If he's 48, what's your age range?

Have his testosterone levels been checked?


----------



## Livvie (Jan 20, 2014)

So you're thinking of cheating instead of divorcing first?

Gross.


----------



## AC2021 (Aug 9, 2021)

Wet Wet said:


> I have been married 11 months to a 48y/o child by default who knows absolutely NOTHING sexually. I have tried to teach him but he hasn’t caught on due to a learning disability. I do desire sex until I am thinking about getting it from someone else because my husband just can’t seem to be taught.


Learning disability is a problem since it can affect emotional sphere too. And make it extremely difficult or impossible for him to find a mate. You have to try to deal with it but I dont suspect lasting relationship when this part of life is greatly out of tune.

Get him off with your hand, lips and then guide his to where you want them.. And remove distractors he may have such as porn, video games, excessive TV, substance use.. Good luck.


----------



## Wet Wet (Aug 10, 2021)

OnTheFly said:


> If he's 48, what's your age range?
> 
> Have his testosterone levels been checked?
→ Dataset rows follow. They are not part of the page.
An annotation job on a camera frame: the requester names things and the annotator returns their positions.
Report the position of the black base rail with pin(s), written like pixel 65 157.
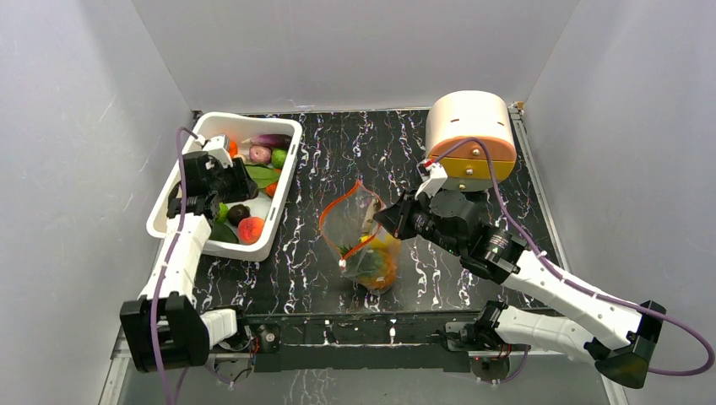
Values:
pixel 440 340

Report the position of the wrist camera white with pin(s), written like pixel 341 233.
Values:
pixel 433 177
pixel 218 148

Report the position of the round drawer cabinet cream orange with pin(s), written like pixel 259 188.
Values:
pixel 470 131

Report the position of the peach fruit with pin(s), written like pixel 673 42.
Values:
pixel 249 230

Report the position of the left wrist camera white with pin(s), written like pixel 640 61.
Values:
pixel 218 148

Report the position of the clear zip bag orange zipper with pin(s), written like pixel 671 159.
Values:
pixel 340 222

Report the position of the toy pineapple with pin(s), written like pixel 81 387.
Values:
pixel 376 270

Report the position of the red onion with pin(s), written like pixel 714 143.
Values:
pixel 260 154

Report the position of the yellow banana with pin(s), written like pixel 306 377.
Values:
pixel 379 242

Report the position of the orange fruit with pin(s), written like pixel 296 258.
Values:
pixel 232 149

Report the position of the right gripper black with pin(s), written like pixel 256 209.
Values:
pixel 407 214

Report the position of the purple eggplant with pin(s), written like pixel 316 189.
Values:
pixel 271 141

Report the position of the green vegetable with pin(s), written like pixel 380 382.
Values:
pixel 278 158

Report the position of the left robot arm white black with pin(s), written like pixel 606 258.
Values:
pixel 162 328

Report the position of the green leaf toy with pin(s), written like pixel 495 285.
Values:
pixel 262 175

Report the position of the red tomato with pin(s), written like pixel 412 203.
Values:
pixel 271 189

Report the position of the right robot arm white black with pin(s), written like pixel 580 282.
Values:
pixel 618 340

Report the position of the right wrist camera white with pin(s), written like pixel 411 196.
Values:
pixel 433 177

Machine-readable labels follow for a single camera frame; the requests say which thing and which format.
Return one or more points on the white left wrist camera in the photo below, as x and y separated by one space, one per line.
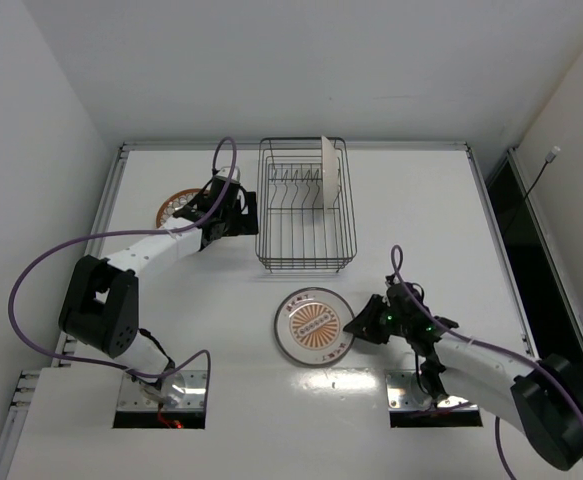
229 173

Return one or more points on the brown floral pattern plate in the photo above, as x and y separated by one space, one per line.
330 173

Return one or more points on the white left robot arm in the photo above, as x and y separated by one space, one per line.
101 307

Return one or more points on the brown lattice pattern plate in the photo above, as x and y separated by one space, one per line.
173 203

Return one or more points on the metal base plate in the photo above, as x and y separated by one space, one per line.
184 391
405 396

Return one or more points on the sunburst pattern plate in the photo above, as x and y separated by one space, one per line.
309 326

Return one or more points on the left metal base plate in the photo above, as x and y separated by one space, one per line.
184 391

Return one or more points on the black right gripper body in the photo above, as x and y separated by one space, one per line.
377 320

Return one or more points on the aluminium table frame rail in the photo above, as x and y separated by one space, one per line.
351 145

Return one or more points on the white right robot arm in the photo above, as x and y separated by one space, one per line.
543 399

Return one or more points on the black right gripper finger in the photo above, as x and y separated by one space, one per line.
371 314
371 334

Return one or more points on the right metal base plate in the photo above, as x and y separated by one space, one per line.
405 396

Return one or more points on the black wire dish rack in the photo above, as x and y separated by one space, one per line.
296 233

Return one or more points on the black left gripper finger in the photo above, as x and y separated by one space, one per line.
250 215
241 224

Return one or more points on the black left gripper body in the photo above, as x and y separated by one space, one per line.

I am 52…he has a high sex drive, he has a learning disability because he was born with different street drugs in his system due to his mom .
I am starting to see that he is aware of things and at times he’s not. 
He really thinks in the bedroom he has done something when the key never was in the door. No matter how hard I try to insert it.
He’s almost 400lbs in the mid section and I’m tired of the stomach being a hindrance. I keep telling him…


----------



## RebuildingMe (Aug 18, 2019)

You’re 52, married only a year to a 400lb dude who doesn’t know how to have sex? Now you complain about his weight? Your picker couldn’t be more broken. Divorce him, chalk it up to a huge mistake, and learn how to pick people that you are compatible with. This mistake lands at your feet, not his.


----------



## Wet Wet (Aug 10, 2021)

frenchpaddy said:


> REDACTED





Livvie said:


> So you're thinking of cheating instead of divorcing first?
> 
> Gross.


The thought ran thru my mind but that would not be fair. 
I am definitely a real person and this is definitely a real issue and the only wrong thing is what my husband and I are dealing with.
I do Love my husband and talking to him is not working because he is not fully understanding and that’s why I see a therapist.


----------



## Elizabeth001 (May 18, 2015)

frenchpaddy said:


> this topic seems to me that the op is playing with us , name and there is something sounds wrong


Aw come on…Wet wet seems totally innocent to me 


Sent from my iPad using Tapatalk


----------



## Wet Wet (Aug 10, 2021)

Elizabeth001 said:


> Aw come on…Wet wet seems totally innocent to me
> 
> 
> Sent from my iPad using Tapatalk


Wet Wet is TOTALLY innocent and TOTALLY real and with TOTALLY real issues.


----------



## frenchpaddy (May 31, 2021)

wet wet does the name come from still been wet behind the ears ? 
what can the therapist. do for you 
is the lover going to a therapist.


----------



## Lostinthought61 (Nov 5, 2013)

Wet, sorry a couple questions 

1. What attracted you to him In the first place....since you have only been married 11 months he couldn’t help Have changed that much?
2. Why did you not know about the extent of his disabilities?
3. Had either of you been married before?
Finally is an annulment out of the question?


----------



## Wet Wet (Aug 10, 2021)

Lostinthought61 said:


> Wet, sorry a couple questions
> 
> 1. What attracted you to him In the first place....since you have only been married 11 months he couldn’t help Have changed that much?
> 2. Why did you not know about the extent of his disabilities?
> ...


----------



## Wet Wet (Aug 10, 2021)

I was not attracted to him at first because he was not my type. I did not call back after I first date.
One morning I was driving to work and I literally heard a voice in my car telling me he was going to be my husband, it freaked me out.
As far as his disability I felt as if I could help seeing that I am in the medical field and seems as if no one ever reached out to help him except take advantage of him. 
I have been married before for 6yrs.
I Love him and not thinking of annulment.


----------



## Wet Wet (Aug 10, 2021)

Wet Wet said:


> I was not attracted to him at first because he was not my type. I did not call back after I first date.
> One morning I was driving to work and I literally heard a voice in my car telling me he was going to be my husband, it freaked me out.
> As far as his disability I felt as if I could help seeing that I am in the medical field and seems as if no one ever reached out to help him except take advantage of him.
> I have been married before for 6yrs.
> I Love him and not thinking of annulment.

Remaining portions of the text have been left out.